For the entries below, report the number of lines where the string "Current" appears, and only that number.

BEGIN RECORDS PROVIDED

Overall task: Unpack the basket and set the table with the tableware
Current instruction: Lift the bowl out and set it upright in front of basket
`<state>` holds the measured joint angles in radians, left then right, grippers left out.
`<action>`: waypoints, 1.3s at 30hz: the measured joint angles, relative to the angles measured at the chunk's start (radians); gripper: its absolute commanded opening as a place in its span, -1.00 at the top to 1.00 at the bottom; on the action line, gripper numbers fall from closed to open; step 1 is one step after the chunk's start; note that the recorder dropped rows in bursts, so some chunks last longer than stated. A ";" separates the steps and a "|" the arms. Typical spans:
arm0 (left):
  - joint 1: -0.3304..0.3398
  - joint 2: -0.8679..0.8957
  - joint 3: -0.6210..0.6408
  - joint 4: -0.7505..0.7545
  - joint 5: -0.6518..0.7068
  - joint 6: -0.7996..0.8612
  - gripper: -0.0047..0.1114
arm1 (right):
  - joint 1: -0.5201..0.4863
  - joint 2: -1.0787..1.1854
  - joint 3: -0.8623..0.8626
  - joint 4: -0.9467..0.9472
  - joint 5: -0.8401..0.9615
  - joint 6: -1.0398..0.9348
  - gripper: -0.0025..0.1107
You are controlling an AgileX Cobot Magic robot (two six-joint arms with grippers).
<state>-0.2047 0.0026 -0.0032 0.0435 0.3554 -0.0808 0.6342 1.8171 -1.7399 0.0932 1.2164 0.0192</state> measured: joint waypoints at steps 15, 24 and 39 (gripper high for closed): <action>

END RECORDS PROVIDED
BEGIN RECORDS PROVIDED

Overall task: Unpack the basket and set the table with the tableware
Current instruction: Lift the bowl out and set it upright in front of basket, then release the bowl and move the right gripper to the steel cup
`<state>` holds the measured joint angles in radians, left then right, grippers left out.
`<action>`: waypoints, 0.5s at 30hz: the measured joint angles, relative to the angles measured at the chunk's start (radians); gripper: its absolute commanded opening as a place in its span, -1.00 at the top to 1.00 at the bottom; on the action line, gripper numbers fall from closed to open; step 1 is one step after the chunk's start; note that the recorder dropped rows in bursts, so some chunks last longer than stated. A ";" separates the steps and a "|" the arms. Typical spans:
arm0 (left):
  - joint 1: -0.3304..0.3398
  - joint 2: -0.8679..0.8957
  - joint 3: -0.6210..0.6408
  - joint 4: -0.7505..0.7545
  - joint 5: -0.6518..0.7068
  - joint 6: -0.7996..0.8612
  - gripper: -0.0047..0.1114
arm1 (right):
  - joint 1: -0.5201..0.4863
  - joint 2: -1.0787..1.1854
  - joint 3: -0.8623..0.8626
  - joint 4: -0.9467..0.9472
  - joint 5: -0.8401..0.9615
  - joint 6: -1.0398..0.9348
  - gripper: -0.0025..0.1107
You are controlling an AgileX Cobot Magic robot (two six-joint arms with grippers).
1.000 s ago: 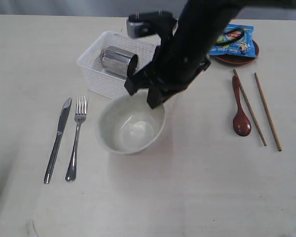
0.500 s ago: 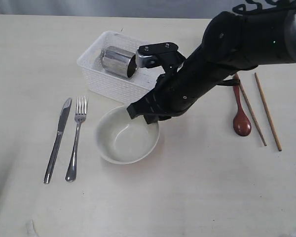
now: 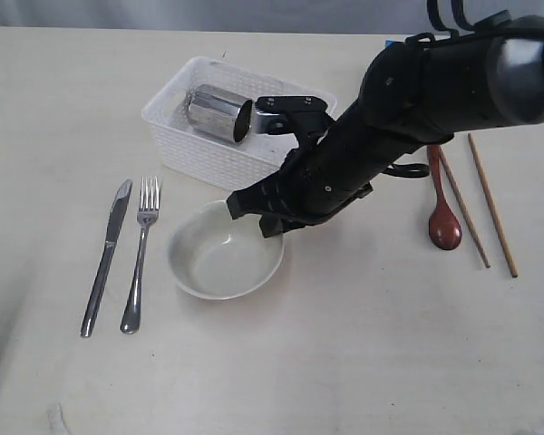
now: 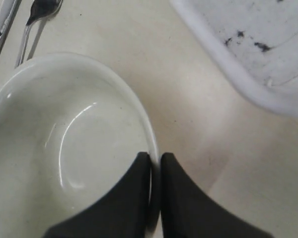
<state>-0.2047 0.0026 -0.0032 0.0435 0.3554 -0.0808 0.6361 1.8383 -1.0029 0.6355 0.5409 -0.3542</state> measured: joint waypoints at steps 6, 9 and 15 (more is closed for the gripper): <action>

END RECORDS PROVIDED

### SOLUTION TO THIS PROBLEM
2